Believe it or not, 64 might not be enough. The Nahelem 8 core (16 HT's)
has two QPI connects. In theory, you could put together a node with 4
cpu sockets and 2 of the new io inf's on a single board. That's 64 cpus
and 4 PCIe busses (plus all the legacy stuff). The Intel microarch
could very well support 8 cores in the next gen processors.
Btw, I meant the above to be a struct so node and bitmap are both
present. This causes a contiguous subset of cpu ids to be in the
bitmask. Of course, this would rely on the cpus being "discovered"

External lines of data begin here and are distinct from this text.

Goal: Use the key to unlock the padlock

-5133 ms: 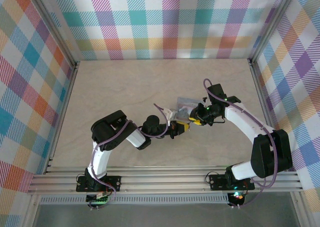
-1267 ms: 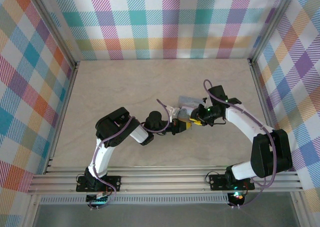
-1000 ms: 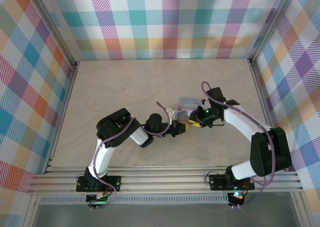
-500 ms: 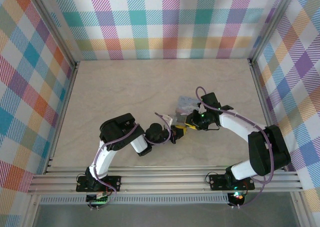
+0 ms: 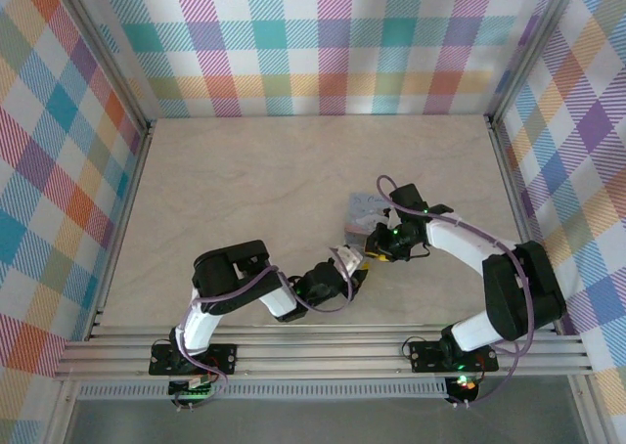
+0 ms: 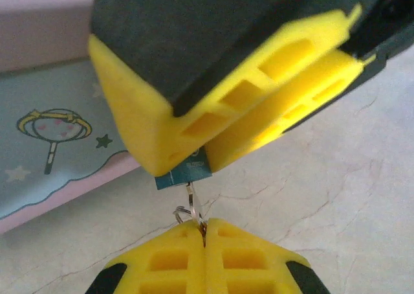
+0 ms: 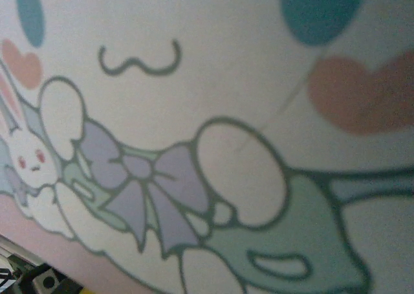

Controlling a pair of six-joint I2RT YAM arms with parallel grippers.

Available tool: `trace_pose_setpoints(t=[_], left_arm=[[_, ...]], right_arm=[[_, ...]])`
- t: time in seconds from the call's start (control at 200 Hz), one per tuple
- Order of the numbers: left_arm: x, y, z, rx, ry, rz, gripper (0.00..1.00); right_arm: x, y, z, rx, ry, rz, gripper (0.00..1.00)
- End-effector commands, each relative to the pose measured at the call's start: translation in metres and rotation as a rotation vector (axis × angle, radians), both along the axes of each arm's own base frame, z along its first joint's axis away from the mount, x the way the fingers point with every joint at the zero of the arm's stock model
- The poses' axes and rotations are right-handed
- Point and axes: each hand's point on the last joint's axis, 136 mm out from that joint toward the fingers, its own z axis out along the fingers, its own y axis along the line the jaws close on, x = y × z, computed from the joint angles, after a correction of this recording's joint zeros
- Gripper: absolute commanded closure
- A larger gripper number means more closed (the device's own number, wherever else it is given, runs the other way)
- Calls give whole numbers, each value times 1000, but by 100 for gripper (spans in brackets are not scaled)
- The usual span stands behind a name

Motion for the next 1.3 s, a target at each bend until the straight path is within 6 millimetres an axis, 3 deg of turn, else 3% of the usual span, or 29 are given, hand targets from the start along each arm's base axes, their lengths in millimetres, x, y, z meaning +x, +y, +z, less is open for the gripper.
trace_pose_setpoints(t=[0.0,0.285,0.42,0.55,0.875,0.995,1.14,1.295], left_arm=[[-16,-5,-8,177,-89,-57,100],[-6,-5,-5,218,-123,3,100],[-6,-3,-4,-24,136,-79,100],[-3,2,10,-223,256,-113,100],[-2,-13,20,-304,324,-192,100],[-8,-20,16,-194,249,-191,100],[-26,-31,-1,125,13,-170,100],[-29,-35,-8,352,-215,-80,100]], right_arm=[[-32,0,-15,18,200,-25,95],[-37,3,-21,17,203,-37,93],[-35,6,-22,40,183,-55,94],[-35,6,-22,46,173,-60,100],[-37,5,-18,42,174,-44,100],[-39,4,-15,36,180,-34,100],[-41,1,-7,-6,209,-4,100],[-42,-5,-1,-52,220,7,100]])
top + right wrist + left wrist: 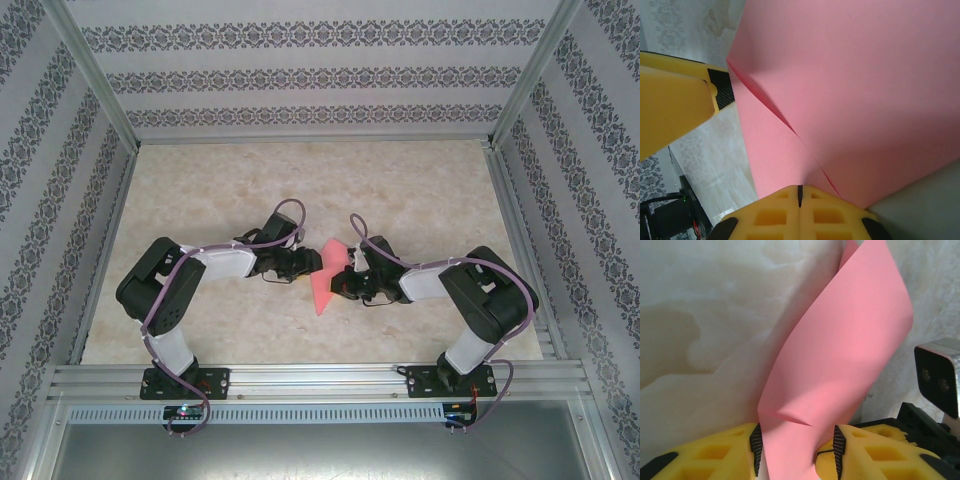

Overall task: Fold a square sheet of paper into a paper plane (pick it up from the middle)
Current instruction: Fold the wing for the fifth time at the center of the table.

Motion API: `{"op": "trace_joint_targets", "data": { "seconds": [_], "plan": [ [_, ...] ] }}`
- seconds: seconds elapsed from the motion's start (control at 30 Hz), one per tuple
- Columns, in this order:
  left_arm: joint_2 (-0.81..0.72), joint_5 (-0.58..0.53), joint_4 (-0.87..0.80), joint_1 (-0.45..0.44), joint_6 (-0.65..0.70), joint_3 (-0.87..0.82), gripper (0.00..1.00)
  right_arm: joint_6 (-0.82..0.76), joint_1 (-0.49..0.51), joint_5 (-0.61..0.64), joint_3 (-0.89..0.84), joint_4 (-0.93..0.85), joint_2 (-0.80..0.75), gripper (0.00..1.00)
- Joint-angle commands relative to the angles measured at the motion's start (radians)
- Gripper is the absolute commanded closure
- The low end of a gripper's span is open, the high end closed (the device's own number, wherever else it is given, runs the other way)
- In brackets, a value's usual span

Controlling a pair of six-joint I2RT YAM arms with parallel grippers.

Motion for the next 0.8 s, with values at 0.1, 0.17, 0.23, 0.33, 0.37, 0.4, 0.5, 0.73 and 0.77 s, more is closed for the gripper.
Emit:
{"op": "trace_joint_targets", "data": {
  "seconds": [0.1, 0.17, 0.23, 0.33, 0.37, 0.4, 0.5, 0.73, 0.77],
  "plan": [
    [-0.031, 0.002, -0.023, -0.012, 0.025, 0.035, 0.64, -0.021, -0.016, 0.033, -0.024, -0.040, 0.031, 0.98],
    [-0.024, 0.022, -0.015, -0.013, 0.023, 0.038, 0.69, -0.020, -0.016, 0.031, -0.024, -0.039, 0.029, 0.98],
    [-0.019, 0.029, -0.025, -0.015, 0.030, 0.046, 0.72, -0.022, -0.019, 0.033, -0.024, -0.041, 0.025, 0.98],
    [-0.012, 0.036, -0.035, -0.021, 0.042, 0.052, 0.82, -0.023, -0.022, 0.031, -0.022, -0.042, 0.021, 0.99],
    [-0.010, 0.040, -0.044, -0.023, 0.049, 0.054, 0.85, -0.023, -0.022, 0.031, -0.021, -0.043, 0.019, 0.98],
    [-0.010, 0.039, -0.052, -0.024, 0.055, 0.056, 0.87, -0.024, -0.022, 0.031, -0.020, -0.044, 0.018, 0.98],
    [-0.010, 0.023, -0.103, -0.029, 0.098, 0.072, 0.92, -0.023, -0.023, 0.033, -0.017, -0.054, 0.007, 0.98],
    [0.002, -0.023, -0.198, -0.040, 0.168, 0.105, 0.97, -0.026, -0.026, 0.049, -0.011, -0.092, -0.036, 0.97],
    [0.003, -0.025, -0.202, -0.040, 0.171, 0.107, 0.98, -0.025, -0.027, 0.052, -0.013, -0.094, -0.043, 0.96]
  ]
}}
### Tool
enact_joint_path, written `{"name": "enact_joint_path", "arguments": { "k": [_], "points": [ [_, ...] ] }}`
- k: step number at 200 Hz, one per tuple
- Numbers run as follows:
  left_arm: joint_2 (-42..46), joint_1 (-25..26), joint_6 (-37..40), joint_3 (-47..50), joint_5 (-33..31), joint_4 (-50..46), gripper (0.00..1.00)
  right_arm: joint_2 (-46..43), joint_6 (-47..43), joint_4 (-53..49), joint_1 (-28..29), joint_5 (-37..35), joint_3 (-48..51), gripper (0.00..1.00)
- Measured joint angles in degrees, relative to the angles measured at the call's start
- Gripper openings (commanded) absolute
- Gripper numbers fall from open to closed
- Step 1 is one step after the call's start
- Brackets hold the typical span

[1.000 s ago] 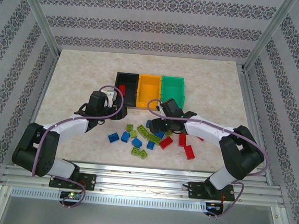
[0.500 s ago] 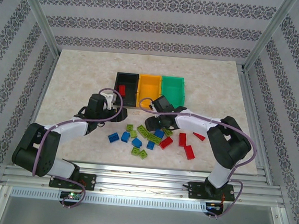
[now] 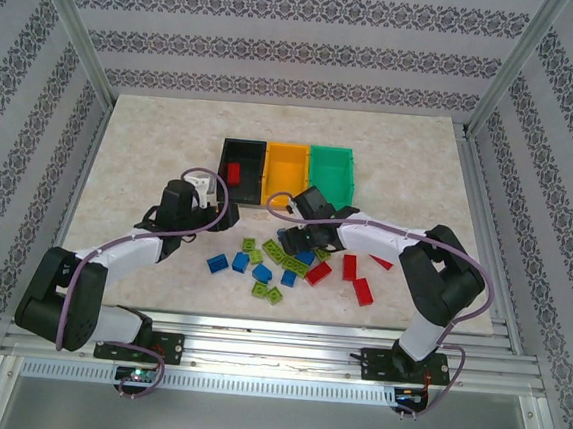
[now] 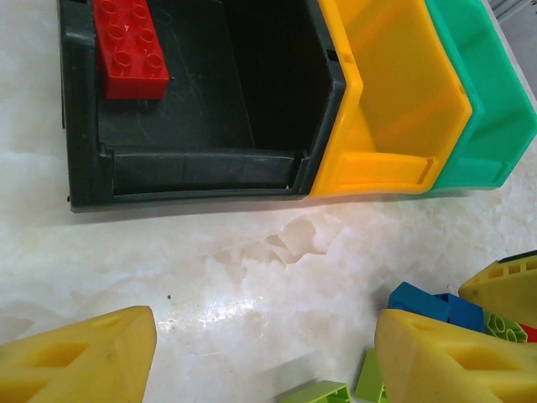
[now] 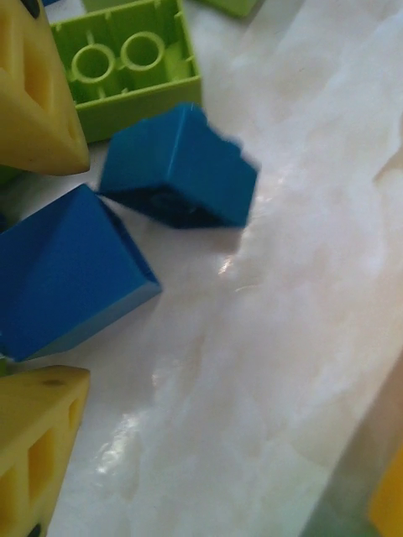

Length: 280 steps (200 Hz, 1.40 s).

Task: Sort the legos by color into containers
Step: Pick up the lego from the center of the table, then place the lego in the container.

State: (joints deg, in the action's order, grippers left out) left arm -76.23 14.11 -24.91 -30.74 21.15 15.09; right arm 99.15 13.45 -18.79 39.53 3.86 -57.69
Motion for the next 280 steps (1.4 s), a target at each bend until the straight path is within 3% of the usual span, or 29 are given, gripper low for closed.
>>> {"name": "enact_joint_path", "arguments": {
  "k": [30, 75, 148, 177, 194, 211, 227, 254, 280],
  "points": [
    [0.0, 0.0, -0.3, 0.3, -0.2, 0.1, 0.70, 0.0, -0.2, -1.1, 0.0, 0.0, 0.1, 0.60],
    [0.0, -0.4, -0.2, 0.3, -0.5, 0.2, 0.70, 0.4, -0.3, -1.1, 0.0, -0.1, 0.1, 0.38],
    [0.0, -0.7, -0.3, 0.3, -0.6, 0.4, 0.70, -5.6, -0.2, -1.2, -0.5, -1.3, 0.0, 0.34],
    [0.0, -0.7, -0.3, 0.3, -0.6, 0.4, 0.70, -10.3, 0.3, -1.1, -5.0, -2.1, -1.5, 0.34],
    [0.0, -0.8, -0.3, 0.3, -0.6, 0.4, 0.70, -11.6, 1.4, -1.0, -9.3, -2.8, -3.1, 0.38],
    [0.0, -0.8, -0.2, 0.3, -0.6, 0.4, 0.70, -11.6, 2.8, -0.7, -13.0, -3.6, -4.7, 0.62],
    [0.0, -0.8, -0.2, 0.3, -0.6, 0.4, 0.70, -11.1, 3.3, -1.3, -15.6, -3.6, -6.8, 0.76],
    [0.0, -0.9, -0.2, 0.3, -0.6, 0.4, 0.70, -9.5, 3.3, -1.3, -16.0, -3.4, -9.2, 0.77],
    [0.0, -1.1, -0.2, 0.3, -0.7, 0.4, 0.70, -11.3, 3.3, -0.8, -14.4, -3.5, -5.0, 0.77]
  ]
}}
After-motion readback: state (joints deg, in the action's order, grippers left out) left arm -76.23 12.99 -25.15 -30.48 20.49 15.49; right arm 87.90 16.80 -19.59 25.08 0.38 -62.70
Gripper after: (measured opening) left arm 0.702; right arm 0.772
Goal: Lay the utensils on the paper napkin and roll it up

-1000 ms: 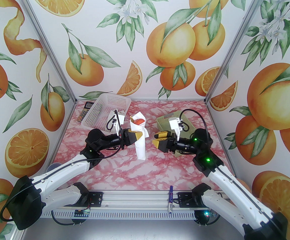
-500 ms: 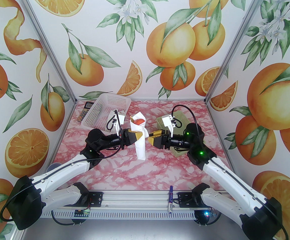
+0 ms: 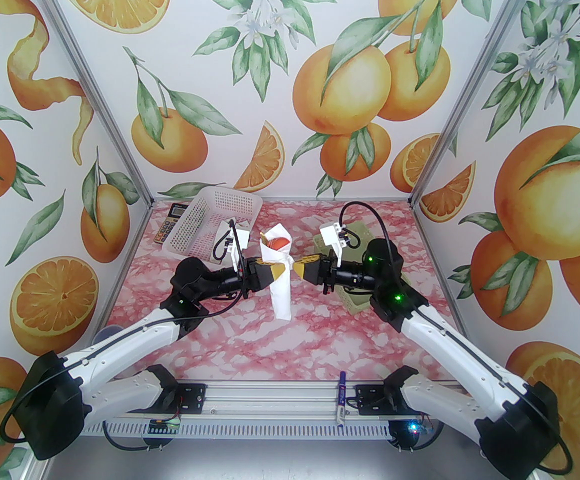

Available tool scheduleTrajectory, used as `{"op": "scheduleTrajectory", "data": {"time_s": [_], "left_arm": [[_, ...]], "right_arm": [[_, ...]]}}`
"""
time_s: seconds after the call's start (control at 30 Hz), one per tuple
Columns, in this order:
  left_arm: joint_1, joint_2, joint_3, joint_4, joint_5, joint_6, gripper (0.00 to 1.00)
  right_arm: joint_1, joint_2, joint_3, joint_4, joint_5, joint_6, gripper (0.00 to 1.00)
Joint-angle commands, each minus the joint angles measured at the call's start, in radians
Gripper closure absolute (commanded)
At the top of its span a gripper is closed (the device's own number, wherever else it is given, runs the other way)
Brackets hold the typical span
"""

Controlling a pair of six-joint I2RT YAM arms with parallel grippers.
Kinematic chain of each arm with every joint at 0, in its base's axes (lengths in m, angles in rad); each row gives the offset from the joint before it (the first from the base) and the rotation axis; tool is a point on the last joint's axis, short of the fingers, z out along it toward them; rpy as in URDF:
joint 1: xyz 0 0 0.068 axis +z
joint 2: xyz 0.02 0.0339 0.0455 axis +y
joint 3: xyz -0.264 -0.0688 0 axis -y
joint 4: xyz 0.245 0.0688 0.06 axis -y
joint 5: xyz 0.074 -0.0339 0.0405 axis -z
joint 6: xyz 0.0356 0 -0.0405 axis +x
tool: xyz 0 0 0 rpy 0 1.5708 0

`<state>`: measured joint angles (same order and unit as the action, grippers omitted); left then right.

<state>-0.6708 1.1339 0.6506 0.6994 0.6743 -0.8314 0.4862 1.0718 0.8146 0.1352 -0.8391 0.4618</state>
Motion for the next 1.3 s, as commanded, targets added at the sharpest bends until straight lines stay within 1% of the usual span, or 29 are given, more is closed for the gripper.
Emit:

in topology order, possibly with holes (not clear if that's really
necessary.)
So a system with 8 nodes and 32 processors each, node 2's cpus would be
64..95 and the nodecpumask would be { 2, 0xffffffff00000000 } (assuming
max cpus per node == 64.)
Another angle thrown around was using a 128 bit cpu mask struct,
with some number of upper bits defining the remainder, which could be a
bit mask field, a pointer to a bitmask, a bitmask subset (as above),
etc. Then all the cpus_* ops would be modified to accept the alternate
types of cpu mask sets, compiling out (optimizing) those not present on
a particular arch.
[One last point, we (SGI) are counting on _this_ release to have
NR_CPUS=4096 in the default distro config. Sufficient to say, some
of our customers will not accept "special" built kernels, but instead
require standard, certified, licensable kernels built by the distros.
(This is for the "Enterprise" Editions, Desktop distros course probably
won't go as high.)]
Thanks,
Mike
--